Items listed in a dataset:
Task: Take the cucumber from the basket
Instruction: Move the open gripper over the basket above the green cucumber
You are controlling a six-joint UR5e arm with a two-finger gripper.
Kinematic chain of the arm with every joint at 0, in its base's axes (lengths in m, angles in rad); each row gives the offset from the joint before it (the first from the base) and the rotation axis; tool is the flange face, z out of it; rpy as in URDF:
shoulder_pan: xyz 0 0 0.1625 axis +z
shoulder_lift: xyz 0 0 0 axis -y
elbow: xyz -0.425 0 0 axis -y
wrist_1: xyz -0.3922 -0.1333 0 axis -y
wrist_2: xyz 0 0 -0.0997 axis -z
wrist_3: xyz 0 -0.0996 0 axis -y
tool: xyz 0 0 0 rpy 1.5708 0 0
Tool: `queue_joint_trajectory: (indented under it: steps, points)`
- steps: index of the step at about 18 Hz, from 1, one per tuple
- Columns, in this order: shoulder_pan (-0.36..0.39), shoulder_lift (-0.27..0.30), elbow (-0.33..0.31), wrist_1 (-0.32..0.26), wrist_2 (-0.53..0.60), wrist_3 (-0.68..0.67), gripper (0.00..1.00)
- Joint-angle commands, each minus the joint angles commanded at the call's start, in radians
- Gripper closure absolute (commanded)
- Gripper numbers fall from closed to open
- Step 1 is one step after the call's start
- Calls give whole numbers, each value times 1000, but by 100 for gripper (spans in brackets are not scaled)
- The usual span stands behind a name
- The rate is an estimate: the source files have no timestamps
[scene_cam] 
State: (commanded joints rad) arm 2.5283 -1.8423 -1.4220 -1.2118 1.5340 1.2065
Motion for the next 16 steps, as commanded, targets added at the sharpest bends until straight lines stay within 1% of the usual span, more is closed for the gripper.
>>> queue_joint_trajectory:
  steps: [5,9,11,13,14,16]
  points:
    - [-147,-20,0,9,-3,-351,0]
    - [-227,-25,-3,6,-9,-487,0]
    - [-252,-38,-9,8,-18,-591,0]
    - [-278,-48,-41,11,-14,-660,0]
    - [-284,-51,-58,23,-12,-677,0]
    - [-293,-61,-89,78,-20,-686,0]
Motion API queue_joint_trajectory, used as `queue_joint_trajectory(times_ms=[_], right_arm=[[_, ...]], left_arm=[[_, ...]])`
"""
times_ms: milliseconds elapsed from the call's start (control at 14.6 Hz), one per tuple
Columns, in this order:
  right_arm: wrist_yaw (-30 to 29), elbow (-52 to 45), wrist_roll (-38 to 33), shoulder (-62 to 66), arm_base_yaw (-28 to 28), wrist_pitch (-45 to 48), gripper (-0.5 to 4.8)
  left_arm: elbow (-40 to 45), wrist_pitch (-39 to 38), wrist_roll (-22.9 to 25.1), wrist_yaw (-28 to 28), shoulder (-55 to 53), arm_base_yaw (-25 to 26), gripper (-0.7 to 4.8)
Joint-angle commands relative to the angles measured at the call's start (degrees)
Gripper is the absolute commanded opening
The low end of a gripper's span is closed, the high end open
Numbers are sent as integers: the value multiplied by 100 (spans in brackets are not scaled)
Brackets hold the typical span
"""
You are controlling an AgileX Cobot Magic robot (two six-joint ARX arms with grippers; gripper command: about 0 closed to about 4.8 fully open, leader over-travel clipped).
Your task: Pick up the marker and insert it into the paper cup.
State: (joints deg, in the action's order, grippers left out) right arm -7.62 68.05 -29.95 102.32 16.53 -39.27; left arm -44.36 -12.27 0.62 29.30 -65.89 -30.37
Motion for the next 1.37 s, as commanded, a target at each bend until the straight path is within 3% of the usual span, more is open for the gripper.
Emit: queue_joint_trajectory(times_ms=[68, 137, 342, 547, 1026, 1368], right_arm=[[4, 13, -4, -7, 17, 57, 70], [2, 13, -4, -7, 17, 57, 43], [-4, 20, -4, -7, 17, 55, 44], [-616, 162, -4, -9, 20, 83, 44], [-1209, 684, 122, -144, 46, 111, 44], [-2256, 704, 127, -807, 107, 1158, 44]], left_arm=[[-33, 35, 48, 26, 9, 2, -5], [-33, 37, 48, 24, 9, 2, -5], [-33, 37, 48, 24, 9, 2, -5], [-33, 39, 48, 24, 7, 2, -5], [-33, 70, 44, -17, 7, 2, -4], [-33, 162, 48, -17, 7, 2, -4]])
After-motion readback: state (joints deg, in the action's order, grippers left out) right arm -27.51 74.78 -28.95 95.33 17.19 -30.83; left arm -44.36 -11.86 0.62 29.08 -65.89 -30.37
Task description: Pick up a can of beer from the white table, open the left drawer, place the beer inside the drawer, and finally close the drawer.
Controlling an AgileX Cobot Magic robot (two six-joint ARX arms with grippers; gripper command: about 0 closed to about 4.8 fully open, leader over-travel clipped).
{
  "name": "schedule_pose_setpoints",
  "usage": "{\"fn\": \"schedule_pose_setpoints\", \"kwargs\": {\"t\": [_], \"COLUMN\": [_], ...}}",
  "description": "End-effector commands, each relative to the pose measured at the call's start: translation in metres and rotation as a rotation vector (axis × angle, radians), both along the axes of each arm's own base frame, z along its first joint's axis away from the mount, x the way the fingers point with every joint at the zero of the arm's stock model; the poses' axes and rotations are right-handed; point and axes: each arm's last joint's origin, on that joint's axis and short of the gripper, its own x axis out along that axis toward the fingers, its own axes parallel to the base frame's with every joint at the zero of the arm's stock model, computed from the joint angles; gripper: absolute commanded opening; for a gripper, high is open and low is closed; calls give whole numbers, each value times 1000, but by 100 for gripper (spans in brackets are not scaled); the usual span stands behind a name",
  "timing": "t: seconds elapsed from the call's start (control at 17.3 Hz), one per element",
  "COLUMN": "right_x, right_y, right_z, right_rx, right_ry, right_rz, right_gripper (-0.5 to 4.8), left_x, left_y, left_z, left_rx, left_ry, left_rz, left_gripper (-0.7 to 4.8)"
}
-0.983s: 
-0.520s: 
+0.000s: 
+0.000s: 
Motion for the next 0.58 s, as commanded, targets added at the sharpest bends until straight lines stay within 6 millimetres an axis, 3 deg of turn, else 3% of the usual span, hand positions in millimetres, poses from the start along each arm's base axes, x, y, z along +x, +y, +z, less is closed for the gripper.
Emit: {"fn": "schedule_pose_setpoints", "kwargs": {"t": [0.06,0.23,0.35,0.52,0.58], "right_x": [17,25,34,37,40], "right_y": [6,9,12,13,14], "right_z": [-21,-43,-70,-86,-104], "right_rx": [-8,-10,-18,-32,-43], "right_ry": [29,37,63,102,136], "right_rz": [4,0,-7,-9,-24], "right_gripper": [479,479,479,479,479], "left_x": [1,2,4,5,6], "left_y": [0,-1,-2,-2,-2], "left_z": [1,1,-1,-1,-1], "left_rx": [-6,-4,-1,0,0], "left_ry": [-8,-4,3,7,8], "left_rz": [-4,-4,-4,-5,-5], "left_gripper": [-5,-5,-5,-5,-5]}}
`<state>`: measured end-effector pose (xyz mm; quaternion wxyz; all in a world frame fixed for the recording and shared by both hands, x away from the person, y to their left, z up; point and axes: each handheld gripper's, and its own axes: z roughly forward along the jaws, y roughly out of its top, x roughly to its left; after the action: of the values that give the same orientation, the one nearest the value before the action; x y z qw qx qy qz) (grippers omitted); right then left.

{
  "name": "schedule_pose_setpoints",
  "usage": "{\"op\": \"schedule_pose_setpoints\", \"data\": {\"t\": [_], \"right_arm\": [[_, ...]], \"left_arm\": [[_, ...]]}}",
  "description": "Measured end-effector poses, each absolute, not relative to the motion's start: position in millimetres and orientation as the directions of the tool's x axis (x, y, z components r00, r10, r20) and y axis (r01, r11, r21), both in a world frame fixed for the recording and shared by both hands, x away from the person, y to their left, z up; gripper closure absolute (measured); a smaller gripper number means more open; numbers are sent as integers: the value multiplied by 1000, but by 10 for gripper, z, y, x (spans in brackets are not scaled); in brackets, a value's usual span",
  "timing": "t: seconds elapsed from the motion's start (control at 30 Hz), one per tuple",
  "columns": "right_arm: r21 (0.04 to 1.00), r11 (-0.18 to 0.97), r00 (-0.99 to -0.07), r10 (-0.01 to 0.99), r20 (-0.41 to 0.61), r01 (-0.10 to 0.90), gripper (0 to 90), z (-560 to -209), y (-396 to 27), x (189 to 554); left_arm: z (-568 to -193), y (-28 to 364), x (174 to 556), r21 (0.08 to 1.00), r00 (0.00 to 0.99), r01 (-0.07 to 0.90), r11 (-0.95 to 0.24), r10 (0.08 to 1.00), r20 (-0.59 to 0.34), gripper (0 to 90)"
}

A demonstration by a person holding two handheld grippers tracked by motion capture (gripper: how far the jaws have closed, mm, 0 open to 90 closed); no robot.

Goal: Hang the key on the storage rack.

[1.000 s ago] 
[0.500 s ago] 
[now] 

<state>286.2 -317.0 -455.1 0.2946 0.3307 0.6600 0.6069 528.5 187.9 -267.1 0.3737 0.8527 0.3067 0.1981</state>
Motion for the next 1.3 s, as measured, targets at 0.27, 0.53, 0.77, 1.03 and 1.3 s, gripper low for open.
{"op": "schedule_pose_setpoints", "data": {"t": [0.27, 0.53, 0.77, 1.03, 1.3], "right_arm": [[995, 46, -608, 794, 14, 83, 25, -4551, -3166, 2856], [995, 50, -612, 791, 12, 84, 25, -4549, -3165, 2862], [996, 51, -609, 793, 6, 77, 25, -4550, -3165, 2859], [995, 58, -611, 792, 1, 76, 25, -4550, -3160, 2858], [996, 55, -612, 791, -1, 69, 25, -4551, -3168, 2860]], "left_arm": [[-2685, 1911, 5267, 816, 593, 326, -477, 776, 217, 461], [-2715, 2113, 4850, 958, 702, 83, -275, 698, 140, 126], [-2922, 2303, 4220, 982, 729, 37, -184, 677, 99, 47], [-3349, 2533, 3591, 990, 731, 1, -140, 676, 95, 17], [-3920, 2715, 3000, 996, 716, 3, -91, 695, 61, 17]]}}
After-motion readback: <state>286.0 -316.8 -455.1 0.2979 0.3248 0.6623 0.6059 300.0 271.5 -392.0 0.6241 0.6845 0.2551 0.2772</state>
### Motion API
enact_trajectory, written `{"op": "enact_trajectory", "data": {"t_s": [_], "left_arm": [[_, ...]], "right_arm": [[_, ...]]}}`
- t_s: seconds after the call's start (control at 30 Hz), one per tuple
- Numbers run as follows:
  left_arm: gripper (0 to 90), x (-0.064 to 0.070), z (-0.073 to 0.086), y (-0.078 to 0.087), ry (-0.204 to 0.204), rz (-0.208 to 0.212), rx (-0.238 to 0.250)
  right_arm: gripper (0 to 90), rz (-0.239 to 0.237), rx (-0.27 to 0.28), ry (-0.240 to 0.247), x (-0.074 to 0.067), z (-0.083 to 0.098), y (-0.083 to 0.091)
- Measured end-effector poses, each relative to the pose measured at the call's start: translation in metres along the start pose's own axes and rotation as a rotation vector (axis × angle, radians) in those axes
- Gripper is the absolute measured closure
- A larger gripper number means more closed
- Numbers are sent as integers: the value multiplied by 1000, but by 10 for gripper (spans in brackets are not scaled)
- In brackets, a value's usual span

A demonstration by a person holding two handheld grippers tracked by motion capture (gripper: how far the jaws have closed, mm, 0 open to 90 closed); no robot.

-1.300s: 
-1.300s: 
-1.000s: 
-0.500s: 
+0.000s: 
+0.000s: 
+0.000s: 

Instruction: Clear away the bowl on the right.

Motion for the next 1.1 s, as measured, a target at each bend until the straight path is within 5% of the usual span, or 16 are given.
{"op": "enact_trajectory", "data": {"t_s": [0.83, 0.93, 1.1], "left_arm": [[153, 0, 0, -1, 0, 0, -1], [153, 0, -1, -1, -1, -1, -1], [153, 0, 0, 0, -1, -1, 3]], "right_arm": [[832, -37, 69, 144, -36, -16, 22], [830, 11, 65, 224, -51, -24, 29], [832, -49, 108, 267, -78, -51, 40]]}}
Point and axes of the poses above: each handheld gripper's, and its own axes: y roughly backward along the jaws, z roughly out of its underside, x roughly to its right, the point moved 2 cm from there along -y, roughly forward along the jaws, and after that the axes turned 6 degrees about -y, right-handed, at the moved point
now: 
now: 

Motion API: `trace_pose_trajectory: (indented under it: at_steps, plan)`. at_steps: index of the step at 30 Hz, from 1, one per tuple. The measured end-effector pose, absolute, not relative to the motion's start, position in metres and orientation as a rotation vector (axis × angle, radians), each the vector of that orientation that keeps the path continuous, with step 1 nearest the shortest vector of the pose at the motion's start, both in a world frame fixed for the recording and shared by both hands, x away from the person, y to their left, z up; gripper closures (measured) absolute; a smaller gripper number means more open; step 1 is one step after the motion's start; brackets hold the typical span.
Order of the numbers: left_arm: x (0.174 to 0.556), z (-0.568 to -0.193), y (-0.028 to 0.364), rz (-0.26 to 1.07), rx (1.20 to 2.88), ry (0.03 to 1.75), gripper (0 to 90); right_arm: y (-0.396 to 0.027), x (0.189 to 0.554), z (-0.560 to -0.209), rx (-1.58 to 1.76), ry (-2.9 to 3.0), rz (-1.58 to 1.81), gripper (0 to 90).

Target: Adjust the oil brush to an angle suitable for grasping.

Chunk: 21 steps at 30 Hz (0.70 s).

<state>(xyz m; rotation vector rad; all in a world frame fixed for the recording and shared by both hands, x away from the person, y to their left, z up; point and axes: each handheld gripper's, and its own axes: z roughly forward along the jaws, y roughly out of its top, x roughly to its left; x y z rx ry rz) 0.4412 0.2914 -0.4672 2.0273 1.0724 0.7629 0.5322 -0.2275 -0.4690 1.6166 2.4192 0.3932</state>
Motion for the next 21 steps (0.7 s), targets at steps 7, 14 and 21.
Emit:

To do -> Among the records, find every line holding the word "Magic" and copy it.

Response ->
You are controlling an AgileX Cobot Magic robot (two six-joint ARX arms with grippers; gripper command: about 0 closed to about 4.8 fully open, leader over-travel clipped).
Controlling an AgileX Cobot Magic robot (two six-joint ARX arms with grippers; gripper command: about 0 closed to about 4.8 fully open, leader over-travel clipped).

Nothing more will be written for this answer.